Developer tools for HPC. Because we can't have cloud but we want nice things too.
Tunel will do exactly that - create a tunel between your local workstation and an HPC cluster to try and abstract away some of the complexity of launching interfaces that feel a bit more modern. In its simplest form this means:
- Installing tunel locally and discovering what is available on your cluster
- Running a local server (or via the command line) selecting and configuring an application to run.
- Launching it via a ssh tunnel to your cluster resource
- Getting back an address to open up and start working.
Should there be an init/check command that sniffs what is available on a cluster? E.g., singularity, sbatch, sinfo, module load, etc. Create "tunel" command over
- should be able to interact with whatever APIs available on the cluster (and detect what is there?)
- tunel alone should open UI that feels like cloud
Request a node, akin to cloud - come up with standard sizes (and can we sniff slurm conf for this too?) and then offer a UI to deploy!
In developing this tool, I decided to sit down and write exactly what I wanted, and then (hopefully) to see if there would be a way to implement it given the resources of the HPC clusters I have access to. The interesting observation is that in most of these cases, compute wasn't a huge issue, but rather:
- consistency in environments
- only having command line (and not a UI access)
- no ability to interact with APIs.
So this spawned the idea for tunel - could I, despite working in HPC, be able to provide APIs and interfaces regardless?
Launch interface for slurm and monitoring jobs (probably can attach to login node?)
Ability to launch different workflow managers? E.g., snakemake? Does it make sense to have an organization of running apps akin to containers running to manage things? E.g., $SCRATCH/tunel/$CONTAINER?
More generally (notes from HPC Huddle Slack)
- A workflow management system available on the system
- Example: https://pegasus.isi.edu/
- The WfMS is readily available on many systems so I can easily run my work on different machines.
"I want to jump in and try stuff without friction. I just want to be able to start writing code and seeing what it does."

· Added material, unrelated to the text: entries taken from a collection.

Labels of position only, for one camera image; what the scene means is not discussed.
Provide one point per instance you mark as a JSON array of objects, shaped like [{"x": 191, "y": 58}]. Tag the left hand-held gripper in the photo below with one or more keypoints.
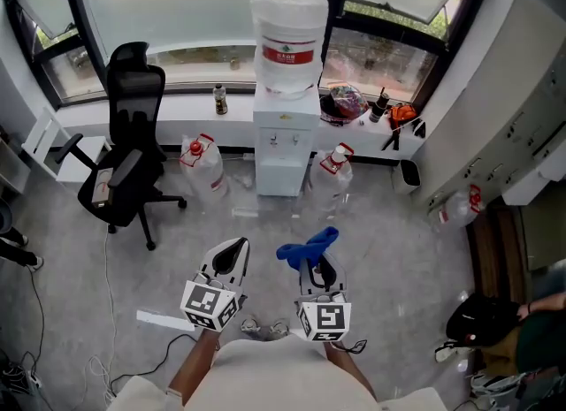
[{"x": 205, "y": 303}]

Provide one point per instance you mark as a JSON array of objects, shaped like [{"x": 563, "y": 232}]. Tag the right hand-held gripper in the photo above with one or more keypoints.
[{"x": 327, "y": 318}]

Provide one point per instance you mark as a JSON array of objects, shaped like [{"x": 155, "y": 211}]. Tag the blue cloth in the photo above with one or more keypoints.
[{"x": 305, "y": 248}]

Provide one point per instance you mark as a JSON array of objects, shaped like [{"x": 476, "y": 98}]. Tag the white water dispenser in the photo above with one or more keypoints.
[{"x": 283, "y": 179}]

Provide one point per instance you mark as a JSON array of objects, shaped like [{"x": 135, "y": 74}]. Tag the person's left forearm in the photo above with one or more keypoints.
[{"x": 194, "y": 365}]

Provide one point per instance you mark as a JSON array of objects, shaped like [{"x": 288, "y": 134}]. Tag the person's right forearm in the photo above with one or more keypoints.
[{"x": 349, "y": 369}]

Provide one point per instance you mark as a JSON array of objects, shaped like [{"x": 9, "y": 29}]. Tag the large red-label water jug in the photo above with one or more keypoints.
[{"x": 287, "y": 25}]

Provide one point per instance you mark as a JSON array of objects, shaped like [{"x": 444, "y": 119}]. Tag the person's left shoe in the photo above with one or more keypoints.
[{"x": 250, "y": 326}]

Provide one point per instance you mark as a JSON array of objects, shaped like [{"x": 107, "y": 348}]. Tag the person's shoe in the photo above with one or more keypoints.
[
  {"x": 250, "y": 326},
  {"x": 279, "y": 327}
]

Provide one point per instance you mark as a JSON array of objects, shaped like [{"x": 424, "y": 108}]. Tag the person's right shoe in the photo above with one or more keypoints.
[{"x": 279, "y": 327}]

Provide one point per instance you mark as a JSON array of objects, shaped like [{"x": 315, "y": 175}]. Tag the white flat board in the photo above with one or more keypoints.
[{"x": 163, "y": 320}]

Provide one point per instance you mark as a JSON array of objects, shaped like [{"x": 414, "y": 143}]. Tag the empty jug with red cap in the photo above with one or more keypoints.
[{"x": 205, "y": 175}]

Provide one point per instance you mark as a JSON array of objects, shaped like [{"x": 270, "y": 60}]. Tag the person's beige shirt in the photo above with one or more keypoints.
[{"x": 274, "y": 378}]

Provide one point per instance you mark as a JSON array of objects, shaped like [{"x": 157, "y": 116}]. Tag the white paper cup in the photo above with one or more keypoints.
[{"x": 339, "y": 154}]

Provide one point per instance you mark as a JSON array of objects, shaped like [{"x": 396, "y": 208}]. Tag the white waste bin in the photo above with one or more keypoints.
[{"x": 404, "y": 177}]

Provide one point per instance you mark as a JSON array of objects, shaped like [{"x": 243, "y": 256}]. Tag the small cardboard box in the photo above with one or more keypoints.
[{"x": 101, "y": 188}]

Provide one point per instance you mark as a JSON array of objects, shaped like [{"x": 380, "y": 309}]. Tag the empty jug lying bagged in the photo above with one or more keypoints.
[{"x": 460, "y": 210}]

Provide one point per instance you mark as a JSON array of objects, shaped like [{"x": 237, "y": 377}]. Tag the black tripod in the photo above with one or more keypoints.
[{"x": 391, "y": 139}]

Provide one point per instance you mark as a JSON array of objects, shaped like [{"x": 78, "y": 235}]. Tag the black backpack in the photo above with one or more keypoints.
[{"x": 482, "y": 318}]

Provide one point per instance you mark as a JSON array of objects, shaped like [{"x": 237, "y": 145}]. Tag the dark drink bottle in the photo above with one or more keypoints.
[{"x": 220, "y": 102}]

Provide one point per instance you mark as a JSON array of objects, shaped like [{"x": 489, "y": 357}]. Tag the colourful helmet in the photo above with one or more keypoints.
[{"x": 347, "y": 102}]

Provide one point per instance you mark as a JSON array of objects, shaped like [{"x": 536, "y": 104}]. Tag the black pouch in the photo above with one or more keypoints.
[{"x": 419, "y": 128}]

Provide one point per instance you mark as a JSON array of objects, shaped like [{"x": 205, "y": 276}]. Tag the black tumbler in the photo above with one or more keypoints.
[{"x": 378, "y": 108}]

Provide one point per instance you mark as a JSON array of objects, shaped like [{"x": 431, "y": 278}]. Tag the orange bag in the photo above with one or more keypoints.
[{"x": 402, "y": 114}]

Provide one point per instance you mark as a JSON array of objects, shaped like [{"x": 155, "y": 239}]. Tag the black office chair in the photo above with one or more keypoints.
[{"x": 132, "y": 91}]

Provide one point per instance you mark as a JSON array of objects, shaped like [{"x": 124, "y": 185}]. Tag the white chair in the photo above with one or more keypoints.
[{"x": 44, "y": 135}]

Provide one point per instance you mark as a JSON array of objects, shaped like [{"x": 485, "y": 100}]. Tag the white cabinet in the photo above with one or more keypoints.
[{"x": 530, "y": 179}]

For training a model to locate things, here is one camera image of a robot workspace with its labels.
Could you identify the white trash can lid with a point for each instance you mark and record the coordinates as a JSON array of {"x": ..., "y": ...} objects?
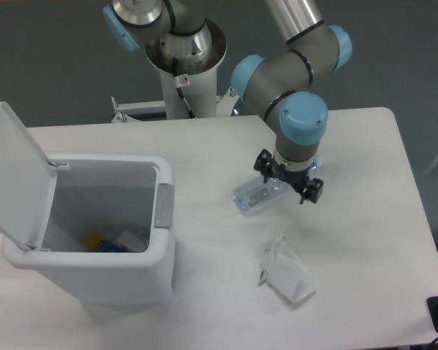
[{"x": 28, "y": 179}]

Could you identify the blue trash item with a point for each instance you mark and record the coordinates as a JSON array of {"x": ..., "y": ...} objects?
[{"x": 108, "y": 246}]

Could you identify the white trash can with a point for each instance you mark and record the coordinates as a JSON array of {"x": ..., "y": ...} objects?
[{"x": 107, "y": 193}]

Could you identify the white trash item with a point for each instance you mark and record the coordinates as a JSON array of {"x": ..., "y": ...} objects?
[{"x": 131, "y": 242}]

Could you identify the yellow trash item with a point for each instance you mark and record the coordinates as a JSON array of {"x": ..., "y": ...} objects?
[{"x": 94, "y": 242}]

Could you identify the clear plastic water bottle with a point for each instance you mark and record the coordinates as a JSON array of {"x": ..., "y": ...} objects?
[{"x": 255, "y": 194}]

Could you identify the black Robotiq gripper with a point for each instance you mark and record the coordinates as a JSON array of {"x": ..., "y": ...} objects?
[{"x": 294, "y": 173}]

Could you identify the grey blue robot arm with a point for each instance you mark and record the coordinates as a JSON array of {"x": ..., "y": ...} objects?
[{"x": 277, "y": 91}]

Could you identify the white plastic bag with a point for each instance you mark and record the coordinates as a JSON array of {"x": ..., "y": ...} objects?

- Select what I need in an environment and be in it
- Comfortable interaction with logging in / browsing files / writing code
- Easy / nice interface to launch and monitor jobs
- (not totally necessary) CI integrated with development environment
- A scripting language API for interacting programmatically with the scheduler
- submit, query status, and remove jobs
- query available resources
- parser for job history & logs information
- syntax and documentation that are not just for system administrators: PySlurm needs work in this regard
Modules / Containers
- Containerized cluster
- Enables new users to learn how to interact with a scheduler in a (safer) local environment
- Test small workflows locally before porting to a big machine
- Can be used for teaching ala Binder
- HTCondor provides containers for both individual daemons and full systems
- There are examples of PBS and Slurm (& maybe others) out there but none of these others seem project supported.